Lineweaver and Egan 2008,”Life, gravity, and the second law of thermodynamics”

It’s time for a national conversation about entropy production in gravitational collapse. For reasons no one knows, there’s more matter than anti-matter in the universe. This “excess” matter warps the fabric of spacetime and falls in on itself. The gravitational collapse forces energy to hurtle outward; this is the nature of a dissipative system, a category which includes all of the phenomena we find interesting in the universe—stars, planets, bodies. In an otherwise unremarkable solar system at the edge of a commonplace galaxy among several hundred million galaxies in the universe, the availability of free energy from the gravitational collapse of a star has borne a unique kind of dissipative system: life. You couldn’t make this stuff up. Are you ready, my people? If we live, we live to tread on kings. A

Lineweaver, Charles H. and Egan, Chas A. “Life, gravity, and the Second Law of Thermodynamics.” Physics of Life Reviews 5(4):225-242. doi:10.1016/j.plrev.2008.08.002.

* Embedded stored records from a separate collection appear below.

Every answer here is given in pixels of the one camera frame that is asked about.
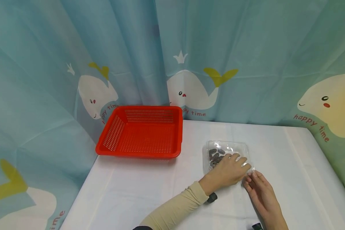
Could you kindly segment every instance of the clear plastic container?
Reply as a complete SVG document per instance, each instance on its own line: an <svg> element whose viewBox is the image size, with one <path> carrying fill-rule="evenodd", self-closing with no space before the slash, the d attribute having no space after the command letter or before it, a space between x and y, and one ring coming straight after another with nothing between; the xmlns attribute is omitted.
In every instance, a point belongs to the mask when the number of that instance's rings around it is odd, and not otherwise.
<svg viewBox="0 0 345 230"><path fill-rule="evenodd" d="M206 148L203 149L204 173L207 174L211 169L213 169L227 153L238 153L240 157L238 157L236 160L239 160L241 157L246 157L247 161L243 165L249 163L252 166L247 173L254 170L253 163L249 157L248 147L245 143L208 141Z"/></svg>

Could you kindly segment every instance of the white tablecloth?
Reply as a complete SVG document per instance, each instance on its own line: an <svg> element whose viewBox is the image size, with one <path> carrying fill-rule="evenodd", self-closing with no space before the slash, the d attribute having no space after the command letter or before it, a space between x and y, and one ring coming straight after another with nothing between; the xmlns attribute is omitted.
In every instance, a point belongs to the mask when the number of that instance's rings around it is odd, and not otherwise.
<svg viewBox="0 0 345 230"><path fill-rule="evenodd" d="M243 142L272 184L291 230L344 230L345 189L305 128L184 121L182 151L170 162L99 156L62 230L133 229L203 176L208 140ZM243 230L259 222L245 189L217 191L177 229Z"/></svg>

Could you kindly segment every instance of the cartoon whale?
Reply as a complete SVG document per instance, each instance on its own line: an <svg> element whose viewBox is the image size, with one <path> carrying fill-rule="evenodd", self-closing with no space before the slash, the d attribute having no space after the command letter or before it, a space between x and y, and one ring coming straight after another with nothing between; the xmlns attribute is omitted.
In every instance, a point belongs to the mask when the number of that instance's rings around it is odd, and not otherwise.
<svg viewBox="0 0 345 230"><path fill-rule="evenodd" d="M95 68L107 80L107 86L102 80L89 75L83 75L78 82L78 92L88 114L93 119L100 119L101 109L109 102L116 101L119 97L114 87L109 82L109 68L103 66L99 68L94 62L88 64L89 67Z"/></svg>
<svg viewBox="0 0 345 230"><path fill-rule="evenodd" d="M56 197L50 192L28 187L15 167L4 159L0 166L9 182L0 185L0 200L26 192L35 206L12 212L0 219L0 229L39 230L45 229L48 219L56 208Z"/></svg>
<svg viewBox="0 0 345 230"><path fill-rule="evenodd" d="M299 100L298 109L318 117L332 133L345 138L345 74L310 87Z"/></svg>
<svg viewBox="0 0 345 230"><path fill-rule="evenodd" d="M211 77L216 88L208 95L197 76L189 70L181 70L167 80L167 90L172 106L187 106L192 109L211 108L217 100L219 86L233 77L238 70L229 70L222 77L212 68L204 71Z"/></svg>

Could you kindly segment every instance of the curtain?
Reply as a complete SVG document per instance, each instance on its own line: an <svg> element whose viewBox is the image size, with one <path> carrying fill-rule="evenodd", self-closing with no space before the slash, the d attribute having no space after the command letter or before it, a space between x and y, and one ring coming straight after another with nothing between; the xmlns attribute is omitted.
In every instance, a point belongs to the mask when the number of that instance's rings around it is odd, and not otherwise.
<svg viewBox="0 0 345 230"><path fill-rule="evenodd" d="M141 104L308 128L345 186L345 0L0 0L0 229L59 229Z"/></svg>

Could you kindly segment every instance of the beige sleeve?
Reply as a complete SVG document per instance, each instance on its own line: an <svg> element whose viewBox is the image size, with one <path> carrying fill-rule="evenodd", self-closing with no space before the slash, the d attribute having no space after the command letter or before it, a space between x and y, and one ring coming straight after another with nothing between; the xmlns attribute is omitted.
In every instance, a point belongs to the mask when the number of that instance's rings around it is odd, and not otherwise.
<svg viewBox="0 0 345 230"><path fill-rule="evenodd" d="M179 195L156 208L141 222L153 230L170 230L187 215L207 201L201 185L196 181Z"/></svg>

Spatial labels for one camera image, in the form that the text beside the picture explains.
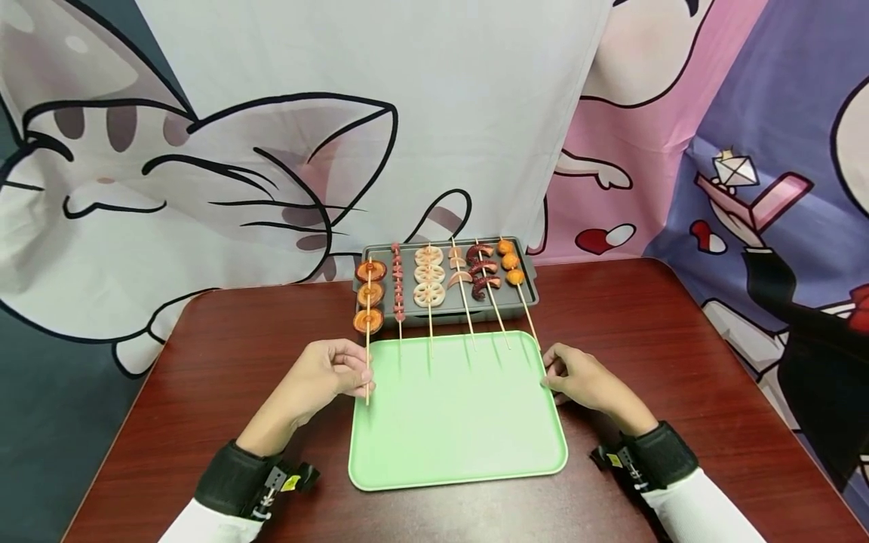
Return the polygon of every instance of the black wrist strap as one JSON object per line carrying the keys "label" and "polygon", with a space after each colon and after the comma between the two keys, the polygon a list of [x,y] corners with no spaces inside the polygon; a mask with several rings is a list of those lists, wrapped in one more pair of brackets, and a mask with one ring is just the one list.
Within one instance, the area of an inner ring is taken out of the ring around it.
{"label": "black wrist strap", "polygon": [[224,445],[196,486],[196,501],[208,509],[248,518],[264,491],[272,468],[281,455],[260,457],[240,449],[235,440]]}
{"label": "black wrist strap", "polygon": [[665,420],[648,434],[622,434],[619,446],[598,447],[592,459],[599,467],[625,468],[641,492],[667,488],[700,467],[697,456]]}

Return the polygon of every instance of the printed backdrop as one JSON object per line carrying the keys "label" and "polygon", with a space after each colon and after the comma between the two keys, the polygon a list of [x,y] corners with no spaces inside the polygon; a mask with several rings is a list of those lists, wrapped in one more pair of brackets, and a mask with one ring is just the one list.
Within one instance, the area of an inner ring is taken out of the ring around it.
{"label": "printed backdrop", "polygon": [[869,526],[869,6],[508,4],[0,0],[0,540],[193,296],[503,232],[667,262]]}

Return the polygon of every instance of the red bow tie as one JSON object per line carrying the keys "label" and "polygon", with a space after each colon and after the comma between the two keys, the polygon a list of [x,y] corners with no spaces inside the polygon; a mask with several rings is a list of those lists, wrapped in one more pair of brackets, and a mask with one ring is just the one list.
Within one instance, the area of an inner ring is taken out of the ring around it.
{"label": "red bow tie", "polygon": [[848,326],[861,334],[869,335],[869,284],[851,291],[854,310],[848,317]]}

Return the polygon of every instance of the mint green tray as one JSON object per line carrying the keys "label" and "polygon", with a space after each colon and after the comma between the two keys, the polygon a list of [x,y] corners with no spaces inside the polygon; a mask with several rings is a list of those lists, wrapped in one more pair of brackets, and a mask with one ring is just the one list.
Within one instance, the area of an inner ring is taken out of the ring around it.
{"label": "mint green tray", "polygon": [[353,412],[348,472],[364,491],[558,473],[567,443],[525,332],[371,344],[377,389]]}

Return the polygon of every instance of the wooden table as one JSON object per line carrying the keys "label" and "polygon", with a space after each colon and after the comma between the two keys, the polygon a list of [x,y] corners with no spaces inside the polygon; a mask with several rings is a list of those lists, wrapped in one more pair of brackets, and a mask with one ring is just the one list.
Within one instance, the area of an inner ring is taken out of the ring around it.
{"label": "wooden table", "polygon": [[[866,541],[866,533],[665,265],[540,268],[541,343],[597,357],[669,420],[769,541]],[[156,541],[213,453],[237,436],[302,348],[355,337],[349,283],[203,295],[184,310],[73,522],[67,543]],[[523,320],[511,328],[527,329]],[[475,329],[496,330],[497,324]],[[438,334],[463,328],[442,327]],[[427,330],[408,331],[408,336]],[[353,403],[342,397],[294,437],[321,472],[266,541],[653,541],[610,473],[587,457],[588,413],[563,407],[570,449],[552,477],[362,493],[347,476]]]}

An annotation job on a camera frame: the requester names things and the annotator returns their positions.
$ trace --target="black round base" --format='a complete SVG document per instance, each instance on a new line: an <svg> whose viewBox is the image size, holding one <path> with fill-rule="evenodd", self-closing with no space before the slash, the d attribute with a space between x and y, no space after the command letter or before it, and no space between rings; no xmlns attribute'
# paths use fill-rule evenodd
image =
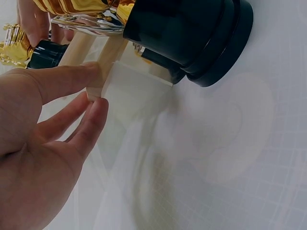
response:
<svg viewBox="0 0 307 230"><path fill-rule="evenodd" d="M208 87L219 81L233 67L248 42L253 26L253 9L245 0L232 1L235 7L233 33L230 34L223 51L205 71L187 74L190 81L201 87ZM204 48L200 56L208 54L206 49ZM204 65L207 64L206 59L202 58L202 61Z"/></svg>

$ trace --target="black trophy base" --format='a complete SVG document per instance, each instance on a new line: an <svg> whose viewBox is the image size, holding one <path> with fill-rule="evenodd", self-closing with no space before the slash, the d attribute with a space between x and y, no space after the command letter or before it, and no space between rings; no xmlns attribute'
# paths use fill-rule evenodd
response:
<svg viewBox="0 0 307 230"><path fill-rule="evenodd" d="M207 87L233 67L252 26L245 0L138 0L123 36L177 63L173 83L185 74Z"/></svg>
<svg viewBox="0 0 307 230"><path fill-rule="evenodd" d="M68 45L60 45L51 41L40 41L35 47L27 69L47 69L59 65Z"/></svg>
<svg viewBox="0 0 307 230"><path fill-rule="evenodd" d="M187 73L190 81L202 87L208 87L217 83L233 67L248 42L253 26L253 9L245 0L233 0L233 3L235 10L235 20L232 25L233 33L229 37L223 51L205 71L196 74ZM203 63L206 62L204 58L206 54L208 53L204 49L199 57Z"/></svg>

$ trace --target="white surface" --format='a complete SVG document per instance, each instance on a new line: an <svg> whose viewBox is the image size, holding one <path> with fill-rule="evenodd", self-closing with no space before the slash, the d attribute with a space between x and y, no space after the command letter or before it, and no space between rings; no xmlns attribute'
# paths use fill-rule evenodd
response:
<svg viewBox="0 0 307 230"><path fill-rule="evenodd" d="M134 116L129 102L111 111L49 229L307 229L307 1L249 2L254 28L231 71L205 89L155 85Z"/></svg>

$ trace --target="black cap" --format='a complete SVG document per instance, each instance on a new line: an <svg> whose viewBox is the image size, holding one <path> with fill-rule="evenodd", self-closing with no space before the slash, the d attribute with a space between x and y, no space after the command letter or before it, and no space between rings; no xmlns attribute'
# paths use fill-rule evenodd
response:
<svg viewBox="0 0 307 230"><path fill-rule="evenodd" d="M51 41L40 41L34 49L28 67L45 69L58 66L67 47L68 45L60 45Z"/></svg>

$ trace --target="trophy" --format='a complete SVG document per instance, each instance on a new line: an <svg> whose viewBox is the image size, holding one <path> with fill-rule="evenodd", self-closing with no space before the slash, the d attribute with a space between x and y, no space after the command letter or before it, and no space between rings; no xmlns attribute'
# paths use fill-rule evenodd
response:
<svg viewBox="0 0 307 230"><path fill-rule="evenodd" d="M109 37L98 59L102 76L88 87L92 99L101 94L128 41L137 55L167 68L173 84L187 76L201 87L211 86L236 63L253 25L253 9L246 0L33 1L55 15L52 23L77 32L59 65L81 64L95 37ZM3 53L6 63L22 63Z"/></svg>

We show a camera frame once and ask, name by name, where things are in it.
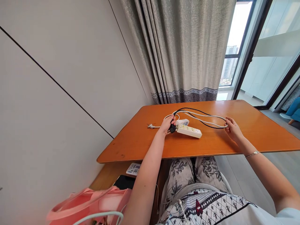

Wallace 2011, “Gravity, entropy, and cosmology: in search of clarity”

The Second Law of Thermodynamics is the surest thing in science, as the astronomer Arthur Eddington famously said a century ago. How strange, then, that its relationship with known cosmology remains mysterious. The early universe must have had lower entropy and it must have been a uniform gas, but these two facts don’t fit together well. Wallace offers a simple explanation: uniformity notwithstanding, the early universe was not in equilibrium. In the fifteen billion years since, entropy has increased due to both universal expansion and local clumping, the latter because clumped systems—stars, galaxies, bodies—are dissipative: we disperse more energy than we concentrate, thus following the dictates of the Second Law. Wallace is a philosopher by training, and the master narrative he summarizes here is philosophically stunning. Reality is non-equilibrium, and always has been. A

Wallace, David. 2011. “Gravity, entropy, and cosmology: in search of clarity.” The British Journal for the Philosophy of Science 61(3): 513-540. doi: 10.1093/bjps/axp048.